The seventh sort I received from Andalusia, where it grown naturally in great plenty. This rises with a shrubby perennial stalk to the height of eight or ten feet, dividing into many branches, garnished with pretty long sword-shaped leaves, which are indented, armed with spined on their edges, and embrace the stalks with their base. The branches are terminated by large, scaly, prickly heads of yellow flowers, which come out in July, but are never succeeded by seeds in this country, so can only be propagated by side shoots, slipped from the branches in the spring, and planted in pots filled with light sandy earth, and plunged into a moderate hot-bed, observing to shade them till they have taken root; then they must be gradually hardened, and removed into the open air, and when they have obtained strength, they may be separated, and some of them planted in a warm dry border, where they will endure the cold of our ordinary winters; but, in severe frost, they are frequently destroyed, therefore a plant or two should be kept in pots, and sheltered in winter to preserve the species.

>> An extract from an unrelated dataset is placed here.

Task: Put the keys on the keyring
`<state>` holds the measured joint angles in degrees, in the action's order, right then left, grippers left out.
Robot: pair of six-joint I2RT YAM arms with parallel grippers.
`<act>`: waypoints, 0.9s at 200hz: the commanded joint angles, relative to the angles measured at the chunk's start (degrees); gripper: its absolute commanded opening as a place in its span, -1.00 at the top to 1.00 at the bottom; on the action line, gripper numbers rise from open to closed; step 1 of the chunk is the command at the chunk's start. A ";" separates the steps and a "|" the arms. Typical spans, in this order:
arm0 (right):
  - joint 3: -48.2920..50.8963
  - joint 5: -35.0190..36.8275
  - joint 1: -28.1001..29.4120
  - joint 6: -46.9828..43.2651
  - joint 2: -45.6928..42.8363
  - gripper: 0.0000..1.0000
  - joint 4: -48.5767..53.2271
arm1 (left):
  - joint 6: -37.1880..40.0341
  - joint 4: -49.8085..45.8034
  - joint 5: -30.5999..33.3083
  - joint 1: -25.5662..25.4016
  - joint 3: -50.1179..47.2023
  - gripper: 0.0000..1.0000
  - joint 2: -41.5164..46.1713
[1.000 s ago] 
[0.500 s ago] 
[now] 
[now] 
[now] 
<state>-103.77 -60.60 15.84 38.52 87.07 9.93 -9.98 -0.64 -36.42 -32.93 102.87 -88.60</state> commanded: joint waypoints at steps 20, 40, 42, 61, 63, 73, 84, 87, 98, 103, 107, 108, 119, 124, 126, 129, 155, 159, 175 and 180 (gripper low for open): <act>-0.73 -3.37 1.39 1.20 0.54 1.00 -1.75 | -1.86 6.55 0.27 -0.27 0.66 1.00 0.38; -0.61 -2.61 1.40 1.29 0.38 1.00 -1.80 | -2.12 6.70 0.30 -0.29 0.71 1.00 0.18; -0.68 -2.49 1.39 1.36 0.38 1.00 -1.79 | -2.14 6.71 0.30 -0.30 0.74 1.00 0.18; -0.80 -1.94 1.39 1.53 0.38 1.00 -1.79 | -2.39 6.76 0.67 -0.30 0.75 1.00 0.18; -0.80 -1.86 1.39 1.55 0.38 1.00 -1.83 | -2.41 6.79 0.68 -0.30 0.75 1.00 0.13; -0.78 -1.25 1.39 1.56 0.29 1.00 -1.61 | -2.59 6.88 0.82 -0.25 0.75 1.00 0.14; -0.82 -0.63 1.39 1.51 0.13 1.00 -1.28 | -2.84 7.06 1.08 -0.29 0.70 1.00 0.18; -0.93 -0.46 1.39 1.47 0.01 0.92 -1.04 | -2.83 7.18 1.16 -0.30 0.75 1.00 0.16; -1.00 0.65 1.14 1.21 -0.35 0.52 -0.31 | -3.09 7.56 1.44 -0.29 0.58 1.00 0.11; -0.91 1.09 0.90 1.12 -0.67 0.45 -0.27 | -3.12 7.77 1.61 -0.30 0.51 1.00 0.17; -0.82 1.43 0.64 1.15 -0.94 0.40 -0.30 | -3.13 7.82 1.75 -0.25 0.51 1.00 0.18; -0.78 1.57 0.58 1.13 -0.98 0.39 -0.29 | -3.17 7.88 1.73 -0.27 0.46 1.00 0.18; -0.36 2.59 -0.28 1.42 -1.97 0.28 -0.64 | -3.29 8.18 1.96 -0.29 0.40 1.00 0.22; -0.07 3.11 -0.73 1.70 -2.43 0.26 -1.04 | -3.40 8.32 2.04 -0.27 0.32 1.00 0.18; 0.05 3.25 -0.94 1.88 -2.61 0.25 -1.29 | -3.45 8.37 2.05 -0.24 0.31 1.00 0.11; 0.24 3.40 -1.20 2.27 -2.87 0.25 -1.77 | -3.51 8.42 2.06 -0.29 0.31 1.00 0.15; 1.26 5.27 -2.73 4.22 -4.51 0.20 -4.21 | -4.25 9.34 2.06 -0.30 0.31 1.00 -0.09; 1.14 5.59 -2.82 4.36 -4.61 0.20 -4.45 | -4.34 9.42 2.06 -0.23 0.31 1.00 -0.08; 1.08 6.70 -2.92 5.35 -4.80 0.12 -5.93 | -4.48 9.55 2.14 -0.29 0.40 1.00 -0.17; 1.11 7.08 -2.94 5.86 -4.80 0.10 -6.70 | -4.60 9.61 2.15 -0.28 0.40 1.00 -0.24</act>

The seeds of the eight sort were sent me from Spain, where it grows naturally. This hath a perennial root but an annual stalk, which is single, and never puts out any side branches; these are white, smooth, and channeled. The leaves are long, narrow, of a pale green, and closely armed on their edges with short stiff spines, which come out double. The stalks are terminated by single, oval, scaly heads of white flowers, each scale being terminated by a purplish spine. This squamous empalement is closely joined at the top, so as few of the hermaphrodite florets appear visible above it; and this is quarded by a border of long, narrow, prickly leaves, surrounding the head, which rise considerably above the flowers. This plant flowers in July and August, but seldom perfects its seeds in England. It should be planted in a light soil and a warm situation, where it will live abroad in out ordinary winters, but in severe frost it is sometimes destroyed. As the seeds of this sort rarely ripen in England, the only method to propagate the plant, is by parting the roots in the spring.